■ Action item
Only the number is wanted: how many lines in the material below contain "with".

■ Given data

____________

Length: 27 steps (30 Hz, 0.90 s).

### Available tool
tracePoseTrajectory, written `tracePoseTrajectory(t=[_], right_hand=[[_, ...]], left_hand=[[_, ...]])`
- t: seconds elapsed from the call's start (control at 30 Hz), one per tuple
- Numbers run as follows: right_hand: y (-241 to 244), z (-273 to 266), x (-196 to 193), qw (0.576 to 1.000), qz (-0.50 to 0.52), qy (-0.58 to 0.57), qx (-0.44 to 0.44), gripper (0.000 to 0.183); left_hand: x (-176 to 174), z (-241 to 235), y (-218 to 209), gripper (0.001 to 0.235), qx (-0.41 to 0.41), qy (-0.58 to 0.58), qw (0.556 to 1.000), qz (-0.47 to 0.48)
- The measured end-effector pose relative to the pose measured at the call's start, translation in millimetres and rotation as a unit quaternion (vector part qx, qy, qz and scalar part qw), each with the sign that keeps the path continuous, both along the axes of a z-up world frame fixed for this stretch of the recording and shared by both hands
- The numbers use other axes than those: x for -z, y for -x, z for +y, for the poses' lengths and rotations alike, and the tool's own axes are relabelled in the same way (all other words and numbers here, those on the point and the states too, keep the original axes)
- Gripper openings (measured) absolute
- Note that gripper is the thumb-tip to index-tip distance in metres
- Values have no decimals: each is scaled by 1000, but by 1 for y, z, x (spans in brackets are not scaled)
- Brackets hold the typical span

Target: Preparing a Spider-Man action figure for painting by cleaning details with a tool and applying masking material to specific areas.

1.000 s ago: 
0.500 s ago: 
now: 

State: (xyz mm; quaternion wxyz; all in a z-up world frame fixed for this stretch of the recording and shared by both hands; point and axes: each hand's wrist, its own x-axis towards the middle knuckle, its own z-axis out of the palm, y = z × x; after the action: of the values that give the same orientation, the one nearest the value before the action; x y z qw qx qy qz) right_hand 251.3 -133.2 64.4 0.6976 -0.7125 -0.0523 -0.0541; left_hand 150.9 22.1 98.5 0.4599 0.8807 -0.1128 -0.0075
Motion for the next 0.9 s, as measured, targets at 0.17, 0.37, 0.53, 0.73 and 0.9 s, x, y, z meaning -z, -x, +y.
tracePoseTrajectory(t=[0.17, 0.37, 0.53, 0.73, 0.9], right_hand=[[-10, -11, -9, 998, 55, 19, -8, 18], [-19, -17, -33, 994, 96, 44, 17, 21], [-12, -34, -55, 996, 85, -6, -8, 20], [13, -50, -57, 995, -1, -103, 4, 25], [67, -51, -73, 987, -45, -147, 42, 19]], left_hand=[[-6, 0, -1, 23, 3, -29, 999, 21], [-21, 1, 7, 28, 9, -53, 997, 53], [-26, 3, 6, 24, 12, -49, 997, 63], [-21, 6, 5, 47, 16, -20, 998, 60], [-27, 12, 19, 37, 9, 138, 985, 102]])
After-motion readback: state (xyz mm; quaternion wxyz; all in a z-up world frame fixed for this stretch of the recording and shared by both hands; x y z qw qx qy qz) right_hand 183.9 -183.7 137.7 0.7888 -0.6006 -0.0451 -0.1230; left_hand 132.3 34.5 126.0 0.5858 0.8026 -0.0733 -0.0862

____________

■ Written response
2